Bringing War Home - Tanner Talk Symposium

Women and America's Vietnam War

Women and America's Vietnam War Symposium

Friday, March 1, 2024
Eccles Conference Center

Utah State University 
Logan, Utah

The United States formally ended its participation in what it called the Vietnam War fifty years ago. Many are still living with the legacies of this conflict, and one of the populations deeply affected by this devastating event were the women of many backgrounds who served militarily, had loved ones go to war, tended those affected by their direct participation in the war, protested its impact, or otherwise attempted to make sense of the war’s complex experiences and legacies.

In connection with USU’s ongoing Bringing War Home Project that is collecting objects and stories from veterans and military families about modern war, we invite students, scholars, creative artists, and community members to share perspectives, especially from local history, in order to open conversations about the experiences of women who participated on multiple sides and sites of this conflict. We encourage interdisciplinary submissions from history, anthropology, material culture studies, archival studies, communications, literature, and the creative arts.

This will be a live event, but there will be options for virtual participation for those who cannot attend in person.

All are welcome! Attendance is free and open to the public, and all sesions will be live-streamed on Zoom.

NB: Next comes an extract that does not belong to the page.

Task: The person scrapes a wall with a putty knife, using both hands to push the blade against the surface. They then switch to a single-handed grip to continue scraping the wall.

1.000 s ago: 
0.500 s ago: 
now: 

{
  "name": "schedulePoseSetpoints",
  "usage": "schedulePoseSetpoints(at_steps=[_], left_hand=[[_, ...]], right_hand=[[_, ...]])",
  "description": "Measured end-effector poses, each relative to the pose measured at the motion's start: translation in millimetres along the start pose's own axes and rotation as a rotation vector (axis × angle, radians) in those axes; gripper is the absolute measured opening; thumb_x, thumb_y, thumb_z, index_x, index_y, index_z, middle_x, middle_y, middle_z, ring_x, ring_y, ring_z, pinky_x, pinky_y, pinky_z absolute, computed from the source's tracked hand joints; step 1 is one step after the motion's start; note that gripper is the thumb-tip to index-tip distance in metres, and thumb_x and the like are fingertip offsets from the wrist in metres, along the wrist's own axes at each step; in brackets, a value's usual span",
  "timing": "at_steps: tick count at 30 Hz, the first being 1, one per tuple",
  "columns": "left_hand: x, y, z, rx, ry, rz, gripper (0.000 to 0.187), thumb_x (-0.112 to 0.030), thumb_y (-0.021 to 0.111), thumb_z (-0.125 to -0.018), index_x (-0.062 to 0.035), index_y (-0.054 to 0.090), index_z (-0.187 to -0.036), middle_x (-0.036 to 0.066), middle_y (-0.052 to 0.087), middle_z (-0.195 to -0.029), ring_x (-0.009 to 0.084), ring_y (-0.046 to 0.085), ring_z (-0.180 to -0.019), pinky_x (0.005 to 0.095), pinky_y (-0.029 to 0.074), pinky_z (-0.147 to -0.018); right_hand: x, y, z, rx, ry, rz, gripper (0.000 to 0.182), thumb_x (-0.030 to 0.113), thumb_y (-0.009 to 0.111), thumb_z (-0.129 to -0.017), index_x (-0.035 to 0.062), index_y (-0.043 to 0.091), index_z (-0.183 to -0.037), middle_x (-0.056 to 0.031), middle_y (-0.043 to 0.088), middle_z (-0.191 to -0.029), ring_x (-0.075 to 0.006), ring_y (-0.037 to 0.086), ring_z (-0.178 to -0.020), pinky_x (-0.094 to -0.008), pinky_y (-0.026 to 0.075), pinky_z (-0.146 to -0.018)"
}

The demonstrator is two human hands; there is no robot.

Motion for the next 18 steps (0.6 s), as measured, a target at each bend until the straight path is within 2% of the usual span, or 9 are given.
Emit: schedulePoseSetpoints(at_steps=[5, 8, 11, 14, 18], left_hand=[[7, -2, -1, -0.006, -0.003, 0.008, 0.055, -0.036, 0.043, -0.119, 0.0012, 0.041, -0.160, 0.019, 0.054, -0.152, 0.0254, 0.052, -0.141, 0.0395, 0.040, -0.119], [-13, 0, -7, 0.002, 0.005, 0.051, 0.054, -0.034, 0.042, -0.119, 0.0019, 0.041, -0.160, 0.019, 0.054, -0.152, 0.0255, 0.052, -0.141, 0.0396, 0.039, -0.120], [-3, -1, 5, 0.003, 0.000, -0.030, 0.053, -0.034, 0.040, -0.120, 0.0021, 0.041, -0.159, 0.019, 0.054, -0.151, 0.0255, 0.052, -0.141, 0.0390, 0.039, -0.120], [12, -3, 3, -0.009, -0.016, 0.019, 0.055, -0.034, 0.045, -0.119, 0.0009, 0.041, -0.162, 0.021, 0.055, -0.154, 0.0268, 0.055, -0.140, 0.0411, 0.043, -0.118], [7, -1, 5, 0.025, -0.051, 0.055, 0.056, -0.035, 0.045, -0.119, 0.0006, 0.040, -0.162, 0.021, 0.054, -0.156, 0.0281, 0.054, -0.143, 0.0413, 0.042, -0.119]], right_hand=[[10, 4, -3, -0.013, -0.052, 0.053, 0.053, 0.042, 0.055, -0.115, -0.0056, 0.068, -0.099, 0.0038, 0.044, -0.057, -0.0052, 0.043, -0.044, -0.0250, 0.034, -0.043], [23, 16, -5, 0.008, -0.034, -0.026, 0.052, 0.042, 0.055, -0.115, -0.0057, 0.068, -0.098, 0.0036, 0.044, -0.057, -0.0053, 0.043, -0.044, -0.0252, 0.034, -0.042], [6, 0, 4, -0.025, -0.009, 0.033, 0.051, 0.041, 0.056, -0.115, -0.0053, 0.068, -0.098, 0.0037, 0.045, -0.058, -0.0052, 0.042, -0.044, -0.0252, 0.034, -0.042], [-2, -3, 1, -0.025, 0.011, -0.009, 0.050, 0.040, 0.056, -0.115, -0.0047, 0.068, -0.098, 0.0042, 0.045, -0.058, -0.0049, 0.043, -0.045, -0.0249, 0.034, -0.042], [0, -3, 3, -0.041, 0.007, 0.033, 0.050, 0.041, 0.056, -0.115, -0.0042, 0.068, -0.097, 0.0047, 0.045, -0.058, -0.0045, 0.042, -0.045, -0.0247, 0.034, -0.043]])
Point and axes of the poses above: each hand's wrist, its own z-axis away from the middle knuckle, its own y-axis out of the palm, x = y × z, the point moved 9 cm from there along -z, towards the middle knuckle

We ask those interested in attending (either in person or remotely) to register in advance. It will not be possible to access the live-stream without pre-registration.
  

Women in Vietnam War
U.S. Army photograph, Public domain, via Wikimedia Commons

Vietnamese women with their children
"Creative Commons-Vietnamese women with their children sitting on the land" by manhhai is licensed under CC BY 2.0

Event Schedule

Time Event
9:00 a.m. Opening Remarks & Welcome: Molly Boeka Cannon and Susan R. Grayzel, USU
9:15 a.m. Opening Plenary: Kara Dixon Vuic, LCpl. Benjamin W. Schmidt Professor of War, Conflict, and Society in Twentieth-Century America, Texas Christian University.
     "Compelling Service: American Women and the War in Vietnam"
10:30 a.m. BEVERAGE AND SNACK BREAK
10:45 a.m. Entangled History of Women and America's Vietnam War (Hybrid Panel by Historians)
12:15 p.m. Undergraduate Researchers (Mini-Panel)
12:45 p.m. LUNCH BREAK
2:15 p.m. Roundtable: Utah Women's Veterans of the War
3:15 p.m. Reading: Susan O'Neill, veteran author of Don't Mean Nothing
4:15 p.m. BEVERAGE AND SNACK BREAK
4:30 p.m. Closing Plenary Reading: Thi Bui, author of The Best We Could Do
5:30 p.m. Reception and Book Signing with all three plenary speakers

 

Presenters

Thi Bui

 

Thi Bui

Thi Bui was born in Vietnam and came to the United States in 1978 as part of the “boat people” wave of refugees fleeing Southeast Asia at the end of the Vietnam War. Her debut graphic memoir, The Best We Could Do, (Abrams ComicArts, 2017) is a history of her and her parents' experiences of the war in Vietnam and after their arrival to the United States. It has been selected for an American Book Award, a Common Book for UCLA and other colleges and universities, an all-city read by Seattle and San Francisco public libraries, a National Book Critics Circle finalist in autobiography, and an Eisner Award finalist in reality-based comics. It made over thirty best of 2017 book lists.

Susan O'Neill

 

Susan O'Neill

Susan O’Neill served as nurse in Vietnam and wrote an account of this experience in her collection of interconnected short stories, Don’t Mean Nothing, first published in 2001, and then revised and reissued in 2014.

Kara Dixon Vuic

 

Professor Kara Dixon Vuic

Kara Dixon Vuic, LCpl Benjamin W. Schmidt Professor of War, Conflict and Society in Twentieth-Century America, at Texas Christian University. She is the author of Officer, Nurse, Woman: The Army Nurse Corps in the Vietnam War (John Hopkins, 2009) and award-winning history of the USOs The Girls Next Door: Bringing the Home Front to the Front Lines (Harvard, 2019). She is currently working on a history of the debates about drafting women into the military. She is one of the leading experts on the history of American women and war and on the Vietnam War in particular.